Task goal -
Restate each entry below without changing a word.

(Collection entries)
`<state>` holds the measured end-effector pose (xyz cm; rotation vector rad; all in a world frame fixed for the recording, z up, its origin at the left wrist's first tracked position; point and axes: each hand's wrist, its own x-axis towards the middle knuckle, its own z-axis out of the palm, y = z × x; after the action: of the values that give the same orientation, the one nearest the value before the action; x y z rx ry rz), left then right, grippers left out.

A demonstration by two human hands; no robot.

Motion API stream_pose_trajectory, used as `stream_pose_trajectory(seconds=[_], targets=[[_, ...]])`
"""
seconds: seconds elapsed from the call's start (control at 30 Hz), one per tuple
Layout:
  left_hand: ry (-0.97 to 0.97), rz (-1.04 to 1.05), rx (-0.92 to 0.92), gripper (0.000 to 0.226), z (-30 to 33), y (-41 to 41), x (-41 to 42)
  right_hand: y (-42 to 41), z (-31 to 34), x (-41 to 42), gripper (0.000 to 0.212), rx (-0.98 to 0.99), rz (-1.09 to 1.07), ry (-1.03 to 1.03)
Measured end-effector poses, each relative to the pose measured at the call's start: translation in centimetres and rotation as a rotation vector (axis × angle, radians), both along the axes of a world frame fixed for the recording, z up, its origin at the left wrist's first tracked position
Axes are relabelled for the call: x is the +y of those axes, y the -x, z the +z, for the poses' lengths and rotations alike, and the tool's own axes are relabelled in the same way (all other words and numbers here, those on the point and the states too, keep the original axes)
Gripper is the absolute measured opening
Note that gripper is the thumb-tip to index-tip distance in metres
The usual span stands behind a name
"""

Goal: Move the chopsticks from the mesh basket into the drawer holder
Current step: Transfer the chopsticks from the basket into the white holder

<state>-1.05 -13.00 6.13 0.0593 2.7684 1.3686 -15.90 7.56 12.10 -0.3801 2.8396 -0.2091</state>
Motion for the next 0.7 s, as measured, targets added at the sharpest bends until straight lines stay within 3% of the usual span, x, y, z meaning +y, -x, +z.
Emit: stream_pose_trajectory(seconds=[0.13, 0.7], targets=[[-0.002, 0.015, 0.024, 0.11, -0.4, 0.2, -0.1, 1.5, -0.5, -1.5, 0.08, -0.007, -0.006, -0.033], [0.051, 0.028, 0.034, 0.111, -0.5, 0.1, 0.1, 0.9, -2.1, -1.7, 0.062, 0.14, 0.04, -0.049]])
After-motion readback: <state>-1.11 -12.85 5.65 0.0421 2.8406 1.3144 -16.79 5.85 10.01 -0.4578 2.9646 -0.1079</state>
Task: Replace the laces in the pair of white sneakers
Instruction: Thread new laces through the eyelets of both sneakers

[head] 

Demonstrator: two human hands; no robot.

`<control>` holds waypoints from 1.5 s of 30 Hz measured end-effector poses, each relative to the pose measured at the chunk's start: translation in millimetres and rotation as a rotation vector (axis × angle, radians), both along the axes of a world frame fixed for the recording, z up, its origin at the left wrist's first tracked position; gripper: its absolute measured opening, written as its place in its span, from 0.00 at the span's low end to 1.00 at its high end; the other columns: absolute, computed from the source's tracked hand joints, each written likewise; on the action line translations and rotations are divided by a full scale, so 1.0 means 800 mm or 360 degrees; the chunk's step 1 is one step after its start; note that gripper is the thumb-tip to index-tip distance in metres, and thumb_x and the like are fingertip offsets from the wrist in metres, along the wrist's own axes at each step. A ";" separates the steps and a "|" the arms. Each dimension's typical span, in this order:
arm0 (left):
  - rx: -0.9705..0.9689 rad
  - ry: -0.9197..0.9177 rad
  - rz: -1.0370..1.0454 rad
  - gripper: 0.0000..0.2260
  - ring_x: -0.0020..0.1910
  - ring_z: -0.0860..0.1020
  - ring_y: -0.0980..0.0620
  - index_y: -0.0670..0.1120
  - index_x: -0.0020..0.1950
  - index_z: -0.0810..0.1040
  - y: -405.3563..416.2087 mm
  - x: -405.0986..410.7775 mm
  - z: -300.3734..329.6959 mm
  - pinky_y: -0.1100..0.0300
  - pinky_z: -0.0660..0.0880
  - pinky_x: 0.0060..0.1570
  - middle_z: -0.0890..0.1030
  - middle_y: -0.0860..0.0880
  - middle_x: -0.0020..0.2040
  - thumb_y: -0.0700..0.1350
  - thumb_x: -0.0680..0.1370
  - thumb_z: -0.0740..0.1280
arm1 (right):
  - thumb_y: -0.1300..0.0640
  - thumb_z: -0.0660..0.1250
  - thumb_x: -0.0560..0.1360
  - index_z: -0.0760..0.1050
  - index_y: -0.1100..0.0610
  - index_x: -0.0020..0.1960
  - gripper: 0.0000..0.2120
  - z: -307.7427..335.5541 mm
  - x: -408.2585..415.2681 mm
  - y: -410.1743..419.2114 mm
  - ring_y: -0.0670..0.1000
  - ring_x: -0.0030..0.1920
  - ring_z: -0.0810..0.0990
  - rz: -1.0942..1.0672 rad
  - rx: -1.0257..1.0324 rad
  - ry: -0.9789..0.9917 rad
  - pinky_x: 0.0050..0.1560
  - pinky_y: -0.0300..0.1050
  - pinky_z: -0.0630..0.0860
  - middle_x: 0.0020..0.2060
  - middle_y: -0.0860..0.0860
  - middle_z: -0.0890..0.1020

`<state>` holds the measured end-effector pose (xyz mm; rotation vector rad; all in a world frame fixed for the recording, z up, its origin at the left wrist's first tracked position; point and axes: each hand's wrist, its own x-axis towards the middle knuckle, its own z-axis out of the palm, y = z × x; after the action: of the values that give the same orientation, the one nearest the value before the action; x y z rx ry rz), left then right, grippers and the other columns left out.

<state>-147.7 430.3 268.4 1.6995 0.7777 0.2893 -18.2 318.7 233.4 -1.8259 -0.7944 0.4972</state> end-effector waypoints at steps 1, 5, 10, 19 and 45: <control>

Solution for this task -
`<state>` holds the measured end-effector pose (xyz cm; rotation vector rad; all in a world frame fixed for the recording, z up, its origin at the left wrist's first tracked position; point and axes: each hand's wrist, its own x-axis towards the middle knuckle, its own z-axis out of the palm, y = z × x; after the action: of the values that give the same orientation, the one nearest the value before the action; x y z rx ry rz), left then right, grippers left out.

A demonstration by two human hands; no robot.

Motion API stream_pose_trajectory, used as `stream_pose_trajectory(seconds=[_], targets=[[_, ...]])`
"""
seconds: seconds elapsed from the call's start (control at 30 Hz), one per tuple
Layout:
  left_hand: ry (-0.97 to 0.97), rz (-1.04 to 1.05), rx (-0.92 to 0.92), gripper (0.000 to 0.226), z (-30 to 33), y (-41 to 41), x (-41 to 42)
  right_hand: y (-42 to 41), z (-31 to 34), x (-41 to 42), gripper (0.000 to 0.212), rx (-0.98 to 0.99), rz (-1.09 to 1.07), ry (-1.03 to 1.03)
Measured end-effector poses, each relative to the pose measured at the call's start: translation in centimetres and rotation as a rotation vector (axis × angle, radians), both along the axes of a world frame fixed for the recording, z up, its origin at the left wrist's first tracked position
Axes are relabelled for the call: x is the +y of those axes, y the -x, z the +z, for the poses' lengths and rotations alike, and the tool's own axes are relabelled in the same way (all other words and numbers here, those on the point and the states too, keep the original axes)
Gripper is the absolute measured opening
Note that gripper is the thumb-tip to index-tip distance in metres
The usual span stands behind a name
"""

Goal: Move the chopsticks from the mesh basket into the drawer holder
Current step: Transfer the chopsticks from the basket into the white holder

<state>-1.05 -13.00 6.13 0.0593 2.7684 1.3686 -15.90 7.56 12.10 -0.3801 2.8396 -0.2091</state>
Motion for the next 0.7 s, as measured, targets added at the sharpest bends until straight lines stay within 3% of the usual span, x, y, z meaning +y, -x, +z.
Emit: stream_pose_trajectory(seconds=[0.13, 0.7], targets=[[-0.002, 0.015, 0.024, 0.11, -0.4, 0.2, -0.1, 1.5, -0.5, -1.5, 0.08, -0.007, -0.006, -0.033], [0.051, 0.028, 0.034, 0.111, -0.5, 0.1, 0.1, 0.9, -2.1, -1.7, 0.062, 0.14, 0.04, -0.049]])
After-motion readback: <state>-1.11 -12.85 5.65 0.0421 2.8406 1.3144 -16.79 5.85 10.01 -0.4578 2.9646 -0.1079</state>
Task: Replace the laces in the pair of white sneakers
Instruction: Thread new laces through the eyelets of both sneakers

[head] 

Demonstrator: two human hands; no robot.

`<control>` holds waypoints from 1.5 s of 30 Hz measured end-effector poses, each relative to the pose measured at the chunk's start: translation in millimetres and rotation as a rotation vector (axis × angle, radians), both along the axes of a world frame fixed for the recording, z up, its origin at the left wrist's first tracked position; gripper: its absolute measured opening, written as its place in its span, from 0.00 at the span's low end to 1.00 at its high end; the other columns: absolute, computed from the source's tracked hand joints, each written likewise; on the action line translations and rotations are divided by a full scale, so 1.0 means 800 mm or 360 degrees; the chunk's step 1 is one step after its start; note that gripper is the thumb-tip to index-tip distance in metres, and thumb_x and the like are fingertip offsets from the wrist in metres, along the wrist's own axes at each step. A ";" separates the steps and a "|" the arms. Each dimension's typical span, in this order:
arm0 (left):
  - rx: -0.9705..0.9689 rad
  - ry: -0.9197..0.9177 rad
  - rz: -1.0370..1.0454 rad
  - gripper: 0.0000..0.2260
  - ring_x: -0.0020..0.1910
  - ring_z: -0.0860..0.1020
  - ring_y: -0.0980..0.0620
  - index_y: -0.0670..0.1120
  - index_x: -0.0020..0.1950
  - index_z: -0.0810..0.1040
  - y: -405.3563..416.2087 mm
  - x: -405.0986..410.7775 mm
  - z: -300.3734..329.6959 mm
  - pinky_y: -0.1100..0.0300
  - pinky_z: -0.0660..0.0880
  - pinky_x: 0.0060..0.1570
  - middle_z: -0.0890..0.1030
  - middle_y: -0.0860..0.0880
  - middle_x: -0.0020..0.2040
  - thumb_y: -0.0700..0.1350
  - thumb_x: -0.0680..0.1370
  - thumb_z: -0.0740..0.1280
arm1 (right):
  - thumb_y: -0.1300..0.0640
  - thumb_z: -0.0660..0.1250
  - thumb_x: -0.0560..0.1360
  - index_z: -0.0760..0.1050
  - index_y: -0.1100..0.0610
  - index_x: -0.0020..0.1960
  - gripper: 0.0000..0.2120
  - z: -307.7427..335.5541 mm
  - x: -408.2585..415.2681 mm
  - y: -410.1743..419.2114 mm
  - ring_y: -0.0670..0.1000
  - ring_x: -0.0030..0.1920
  - ring_z: -0.0810..0.0990
  - rz: -1.0942..1.0672 rad
  - rx: -1.0257..1.0324 rad
  - ry: -0.9789..0.9917 rad
  - pinky_x: 0.0050..0.1560
  - pinky_y: -0.0300..0.1050
  - pinky_z: -0.0630..0.0860
  - middle_x: 0.0020..0.2060
  - middle_y: -0.0860..0.0860
  - middle_z: -0.0890..0.1020

`<state>` holds the measured end-effector pose (xyz mm; rotation vector rad; all in a world frame fixed for the recording, z up, its origin at the left wrist's first tracked position; point and axes: each hand's wrist, its own x-axis towards the middle knuckle, its own z-axis out of the palm, y = z × x; after the action: of the values that give the same orientation, the one nearest the value before the action; x y z rx ry rz), left then right, grippers and the other columns left out.

<state>-147.7 430.3 268.4 1.6995 0.7777 0.2893 -18.2 318.7 233.4 -1.8259 -0.7944 0.4972</state> end-effector waypoints at steps 1, 5, 10, 19 and 45: <control>

The exercise requires no more work.